Great Christmas gift ....


----------



## sjrobin (Jul 13, 2015)

anytide said:


> happy to have the my two boys home at the same time for xmas, A little cobia hunt in the mix.
> -the oldest home from the Air Force using a trout rod and a lil jig did this !!  glad i remembered the gaff
> 
> One of my favorite species. Good ten weight target. Sight casted?


----------



## ifsteve (Jul 1, 2010)

A bucket list fly rod fish for me right there! Well done and nice you could have your sons home.


----------



## pt448 (Mar 22, 2014)

anytide said:


> happy to have the my two boys home at the same time for xmas, A little cobia hunt in the mix.
> -the oldest home from the Air Force using a trout rod and a lil jig did this !!  glad i remembered the gaff


Doesn't get much better than that.


----------



## DuckNut (Apr 3, 2009)

If he was a Marine, he could have lifted his fish himself!

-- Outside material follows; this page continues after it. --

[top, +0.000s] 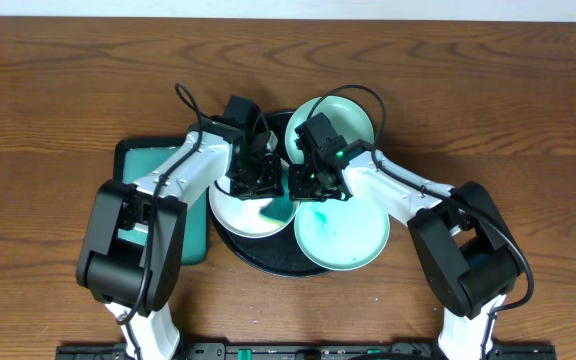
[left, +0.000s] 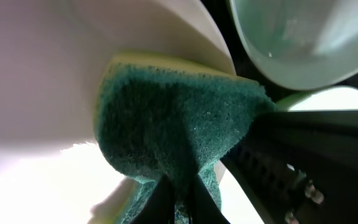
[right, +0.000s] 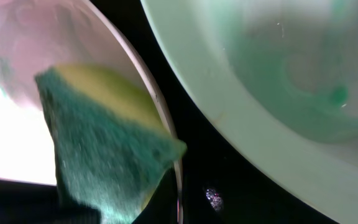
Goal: Clean dirty plates on tray and stack at the side
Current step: 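Scrub the white plate with the sponge while the right gripper holds it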
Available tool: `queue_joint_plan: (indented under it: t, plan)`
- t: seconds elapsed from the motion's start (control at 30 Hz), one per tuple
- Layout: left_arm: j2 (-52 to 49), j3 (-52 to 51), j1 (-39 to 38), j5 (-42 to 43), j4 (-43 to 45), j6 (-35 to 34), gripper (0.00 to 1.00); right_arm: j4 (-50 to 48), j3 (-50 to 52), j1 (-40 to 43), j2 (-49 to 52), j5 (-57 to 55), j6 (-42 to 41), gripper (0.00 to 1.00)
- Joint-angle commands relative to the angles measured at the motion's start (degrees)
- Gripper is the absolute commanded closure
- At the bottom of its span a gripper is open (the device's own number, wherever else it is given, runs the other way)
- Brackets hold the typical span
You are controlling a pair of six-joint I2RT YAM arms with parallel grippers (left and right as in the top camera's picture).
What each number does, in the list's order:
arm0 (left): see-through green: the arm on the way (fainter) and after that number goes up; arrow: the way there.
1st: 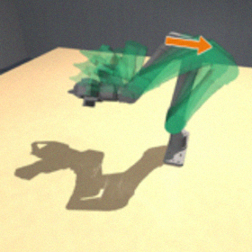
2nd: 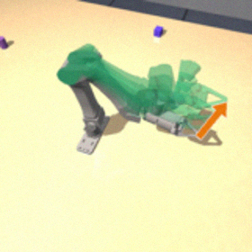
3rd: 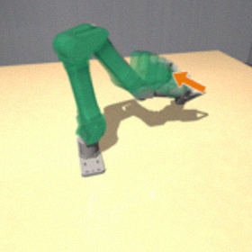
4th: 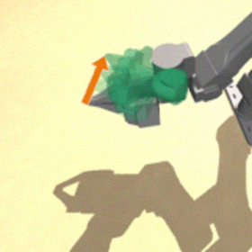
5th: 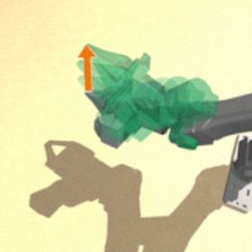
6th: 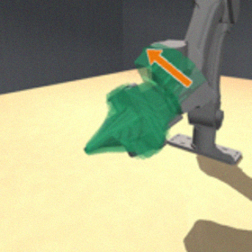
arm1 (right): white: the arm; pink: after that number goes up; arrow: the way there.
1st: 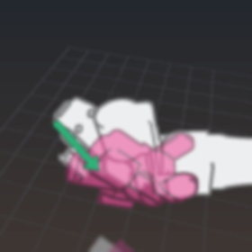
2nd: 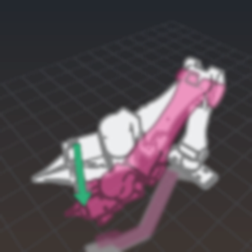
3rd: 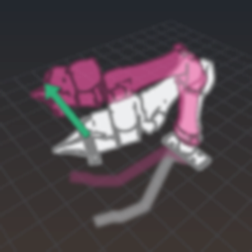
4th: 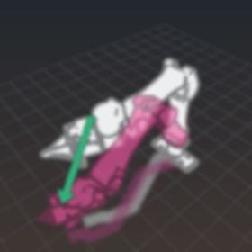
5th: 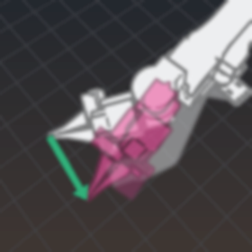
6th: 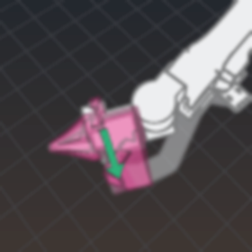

Great job tide putting the boys on fish


----------



## makin moves (Mar 20, 2010)

Awsome!


----------



## CurtisWright (May 9, 2012)

jealous!


----------



## anytide (Jul 30, 2009)

DuckNut said:


> If he was a Marine, he could have lifted his fish himself!
> 
> Great job tide putting the boys on fish


ill be sure to let him know....


----------



## bananabob (Jun 3, 2015)

A marine would have tried to horse and broke it off before getting it to the gaff.


----------



## permitchaser (Aug 26, 2013)

Nothing better than taking your boys and catching a bigun. Thank them for their service to our country


----------



## DuckNut (Apr 3, 2009)

Where are the new snook pics?


----------



## AfterHours2 (Aug 2, 2010)

Where's the beers?


----------



## anytide (Jul 30, 2009)

AfterHours2 said:


> Where's the beers?


----------



## AfterHours2 (Aug 2, 2010)

anytide said:


>


Nice Catch!


----------



## Megalops (Oct 23, 2011)

The dude's amazing: but can he shoot little clay targets in the air? With a shotgun???


----------



## anytide (Jul 30, 2009)

yes
like a boss !


----------